Indonesia sebenarnya bisa saja memilih untuk kekeuh dengan konvergensinya lewat
penyesuaian sehingga membuat standar-standar yang ada dalam IFRS terasa lebih fleksibel
dan sesuai dengan budaya yang ada di Indonesia. Hal-hal tersebut pun juga dilakukan oleh
negara-negara maju seperti Jepang, Inggris dan Belanda yang walalupun juga melakukan
adopsi namun tetap mempertimbangkan culture serta rules yang ada di negara tersebut.
Layaknya seperti Kapten Aulgren yang akhirnya memiliki jiwa samurai berkat sikap
fleksibelnya, maka tak mungkin kita bisa memiliki sebuah standar dengan jiwa UMKM
maupun koperasi yang sejak dulu menjadi tulang punggung Indonesia. Bahkan bukan hal
yang mustahil bahwa Indonesia yang dikenal dengan archipelago ini suatu saat membuat
sebuah standar akuntansi berbasis Maritim yang bisa dipakai secara internasional.
Semua keputusan berada di tangan Dewan Standar Akuntansi Keuangan - Ikatan Akuntan
Indonesia (DSAK-IAI) yang berperan sebagai kaisar di bidang Akuntansi Indonesia.

Dimana hingga kini, dewan ini tealh melakukan adopsi IFRS terhadap PSAK yang telah
mencapai lebih dari 90%, bahkan budaya asli kita seperti UMKM dan Koperasi pun
tersisihkan akibat restorasi ini. Jika terus berlanjut maka nantinya dapat saya katakan bukan
hal yang tidak mungkin akan menjadi sebuah pengadopsian secara penuh.
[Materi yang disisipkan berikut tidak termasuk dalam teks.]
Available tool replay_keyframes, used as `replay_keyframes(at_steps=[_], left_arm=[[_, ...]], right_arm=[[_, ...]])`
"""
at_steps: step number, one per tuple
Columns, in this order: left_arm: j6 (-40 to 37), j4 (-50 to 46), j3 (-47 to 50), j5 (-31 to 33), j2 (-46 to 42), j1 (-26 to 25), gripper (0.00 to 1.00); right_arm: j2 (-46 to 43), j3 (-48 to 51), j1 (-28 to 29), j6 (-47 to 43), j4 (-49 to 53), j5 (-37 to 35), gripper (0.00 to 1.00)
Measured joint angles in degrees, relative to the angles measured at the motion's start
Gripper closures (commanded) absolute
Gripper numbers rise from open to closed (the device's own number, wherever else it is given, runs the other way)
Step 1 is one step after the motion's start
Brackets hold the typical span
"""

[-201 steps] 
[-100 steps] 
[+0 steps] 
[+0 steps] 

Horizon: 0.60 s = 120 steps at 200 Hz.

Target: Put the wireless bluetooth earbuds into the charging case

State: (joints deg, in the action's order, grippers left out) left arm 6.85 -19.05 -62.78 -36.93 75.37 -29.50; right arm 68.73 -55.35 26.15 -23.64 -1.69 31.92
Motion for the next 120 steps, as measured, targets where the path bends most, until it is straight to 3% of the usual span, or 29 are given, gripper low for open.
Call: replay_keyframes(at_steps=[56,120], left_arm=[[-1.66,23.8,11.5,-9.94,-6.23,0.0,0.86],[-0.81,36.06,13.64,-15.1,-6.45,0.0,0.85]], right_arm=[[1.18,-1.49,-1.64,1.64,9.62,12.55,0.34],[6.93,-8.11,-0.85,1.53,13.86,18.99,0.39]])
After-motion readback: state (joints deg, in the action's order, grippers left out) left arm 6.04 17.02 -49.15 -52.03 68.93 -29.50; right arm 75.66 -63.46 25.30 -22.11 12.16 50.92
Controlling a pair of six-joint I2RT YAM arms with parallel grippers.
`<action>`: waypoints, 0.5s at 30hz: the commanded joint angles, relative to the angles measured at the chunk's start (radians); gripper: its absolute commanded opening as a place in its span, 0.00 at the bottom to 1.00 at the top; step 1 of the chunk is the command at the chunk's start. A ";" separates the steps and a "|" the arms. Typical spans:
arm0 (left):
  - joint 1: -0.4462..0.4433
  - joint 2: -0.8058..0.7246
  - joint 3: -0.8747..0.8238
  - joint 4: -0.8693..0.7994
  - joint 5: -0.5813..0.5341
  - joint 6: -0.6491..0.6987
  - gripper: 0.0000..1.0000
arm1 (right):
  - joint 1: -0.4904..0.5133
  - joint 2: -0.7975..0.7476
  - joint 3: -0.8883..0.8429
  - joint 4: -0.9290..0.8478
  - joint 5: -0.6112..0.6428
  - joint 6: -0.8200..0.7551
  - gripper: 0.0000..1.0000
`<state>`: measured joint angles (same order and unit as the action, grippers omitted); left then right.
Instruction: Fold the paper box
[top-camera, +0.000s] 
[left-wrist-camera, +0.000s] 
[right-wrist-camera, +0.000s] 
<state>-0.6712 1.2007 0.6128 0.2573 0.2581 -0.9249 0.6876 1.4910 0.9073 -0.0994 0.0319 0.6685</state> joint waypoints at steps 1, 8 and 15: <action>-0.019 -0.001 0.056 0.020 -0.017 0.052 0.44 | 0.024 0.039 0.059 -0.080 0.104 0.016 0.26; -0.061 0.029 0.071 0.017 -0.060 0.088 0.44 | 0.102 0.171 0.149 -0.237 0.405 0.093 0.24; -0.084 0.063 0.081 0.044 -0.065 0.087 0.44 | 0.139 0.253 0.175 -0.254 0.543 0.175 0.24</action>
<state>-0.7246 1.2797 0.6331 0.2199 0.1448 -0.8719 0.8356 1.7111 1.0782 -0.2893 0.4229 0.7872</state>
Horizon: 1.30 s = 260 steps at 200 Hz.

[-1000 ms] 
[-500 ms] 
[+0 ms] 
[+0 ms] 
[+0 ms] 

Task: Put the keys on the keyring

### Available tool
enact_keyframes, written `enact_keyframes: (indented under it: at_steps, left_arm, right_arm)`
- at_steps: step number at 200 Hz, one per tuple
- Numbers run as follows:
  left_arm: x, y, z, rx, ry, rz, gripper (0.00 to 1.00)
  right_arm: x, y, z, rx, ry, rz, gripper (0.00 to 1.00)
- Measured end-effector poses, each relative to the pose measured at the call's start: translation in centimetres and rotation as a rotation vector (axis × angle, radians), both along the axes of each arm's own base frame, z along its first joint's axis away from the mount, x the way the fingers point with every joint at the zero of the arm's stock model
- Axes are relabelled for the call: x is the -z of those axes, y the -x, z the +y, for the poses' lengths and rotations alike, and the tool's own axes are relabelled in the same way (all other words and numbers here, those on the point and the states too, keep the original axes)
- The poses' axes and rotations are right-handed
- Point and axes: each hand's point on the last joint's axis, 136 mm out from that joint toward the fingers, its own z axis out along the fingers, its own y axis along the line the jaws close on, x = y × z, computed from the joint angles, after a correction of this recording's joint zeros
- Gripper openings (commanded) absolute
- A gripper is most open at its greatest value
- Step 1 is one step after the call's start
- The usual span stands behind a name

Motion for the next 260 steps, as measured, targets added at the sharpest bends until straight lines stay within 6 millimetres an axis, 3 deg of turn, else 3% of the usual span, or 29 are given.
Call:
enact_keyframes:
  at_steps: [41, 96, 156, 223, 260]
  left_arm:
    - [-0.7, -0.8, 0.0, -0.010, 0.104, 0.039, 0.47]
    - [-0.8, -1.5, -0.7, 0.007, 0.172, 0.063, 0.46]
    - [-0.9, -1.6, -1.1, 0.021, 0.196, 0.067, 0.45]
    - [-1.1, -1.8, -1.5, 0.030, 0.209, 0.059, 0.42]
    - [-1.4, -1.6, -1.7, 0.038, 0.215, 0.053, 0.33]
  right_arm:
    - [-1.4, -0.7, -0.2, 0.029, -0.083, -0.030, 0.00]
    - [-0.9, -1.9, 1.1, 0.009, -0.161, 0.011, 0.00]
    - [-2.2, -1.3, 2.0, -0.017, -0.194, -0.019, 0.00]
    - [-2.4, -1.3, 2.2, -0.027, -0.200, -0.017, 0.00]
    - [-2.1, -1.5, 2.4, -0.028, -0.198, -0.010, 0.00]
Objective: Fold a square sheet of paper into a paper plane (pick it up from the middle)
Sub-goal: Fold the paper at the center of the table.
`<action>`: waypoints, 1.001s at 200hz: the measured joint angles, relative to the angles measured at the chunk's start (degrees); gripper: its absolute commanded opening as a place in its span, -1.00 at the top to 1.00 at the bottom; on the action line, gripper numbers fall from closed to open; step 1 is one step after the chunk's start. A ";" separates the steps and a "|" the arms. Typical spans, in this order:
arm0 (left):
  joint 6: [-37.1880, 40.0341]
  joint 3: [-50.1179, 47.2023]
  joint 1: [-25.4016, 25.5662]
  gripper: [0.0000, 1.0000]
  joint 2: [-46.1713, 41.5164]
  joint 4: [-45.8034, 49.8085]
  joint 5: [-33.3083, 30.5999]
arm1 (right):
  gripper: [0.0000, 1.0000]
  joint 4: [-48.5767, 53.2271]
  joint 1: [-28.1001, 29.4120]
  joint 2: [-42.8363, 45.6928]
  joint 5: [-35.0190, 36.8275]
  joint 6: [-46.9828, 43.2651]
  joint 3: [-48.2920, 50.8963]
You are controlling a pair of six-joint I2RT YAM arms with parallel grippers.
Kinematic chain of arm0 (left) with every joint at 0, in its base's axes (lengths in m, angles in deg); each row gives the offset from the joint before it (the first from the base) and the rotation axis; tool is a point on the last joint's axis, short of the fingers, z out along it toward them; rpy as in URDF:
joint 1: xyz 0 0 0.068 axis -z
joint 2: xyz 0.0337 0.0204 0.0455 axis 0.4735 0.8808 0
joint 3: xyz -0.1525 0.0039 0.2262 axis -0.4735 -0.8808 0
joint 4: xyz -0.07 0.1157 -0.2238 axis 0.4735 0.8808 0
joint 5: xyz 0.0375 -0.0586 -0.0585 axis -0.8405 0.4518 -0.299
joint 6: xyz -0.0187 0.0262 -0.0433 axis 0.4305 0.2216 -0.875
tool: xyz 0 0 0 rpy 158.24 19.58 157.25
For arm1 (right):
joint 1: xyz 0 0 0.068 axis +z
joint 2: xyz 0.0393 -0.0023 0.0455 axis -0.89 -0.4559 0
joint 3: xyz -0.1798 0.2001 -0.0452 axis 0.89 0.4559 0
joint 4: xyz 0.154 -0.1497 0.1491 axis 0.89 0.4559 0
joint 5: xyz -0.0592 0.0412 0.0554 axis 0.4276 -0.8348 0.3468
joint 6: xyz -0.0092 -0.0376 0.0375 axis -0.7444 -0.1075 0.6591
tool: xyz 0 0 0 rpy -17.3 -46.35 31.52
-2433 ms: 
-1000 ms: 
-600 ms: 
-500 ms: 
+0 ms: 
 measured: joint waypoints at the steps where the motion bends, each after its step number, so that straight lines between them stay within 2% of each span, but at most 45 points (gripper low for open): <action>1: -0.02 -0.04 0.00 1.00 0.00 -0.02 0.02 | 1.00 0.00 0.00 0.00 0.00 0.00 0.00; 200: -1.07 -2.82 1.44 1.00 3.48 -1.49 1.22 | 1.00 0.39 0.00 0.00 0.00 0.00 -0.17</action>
Sebagai penutup, dengan mengambil sebuah quote dari Kaisar Meiji pada film tersebut. "We
can not forget who we are or where we came from", maka munculah pertanyaannya: Apakah
Indonesia nantinya setuju dengan kutipan tersebut dan mencoba membuat standar akuntansi
yang benar-benar khas negeri ini? Atau malah akan melanjutkan adopsi ini menjadi sebuah
full adoption tanpa memperdulikan siapa dan darimana asal kita? Saya pun tidak tahu, namun
semoga pilihan yang diambil akan membawa ketenangan seperti saat saya mendengarkan
Wind Song, musik karya Hans Zimmer yang terdapat pada bagian credit dari film ini.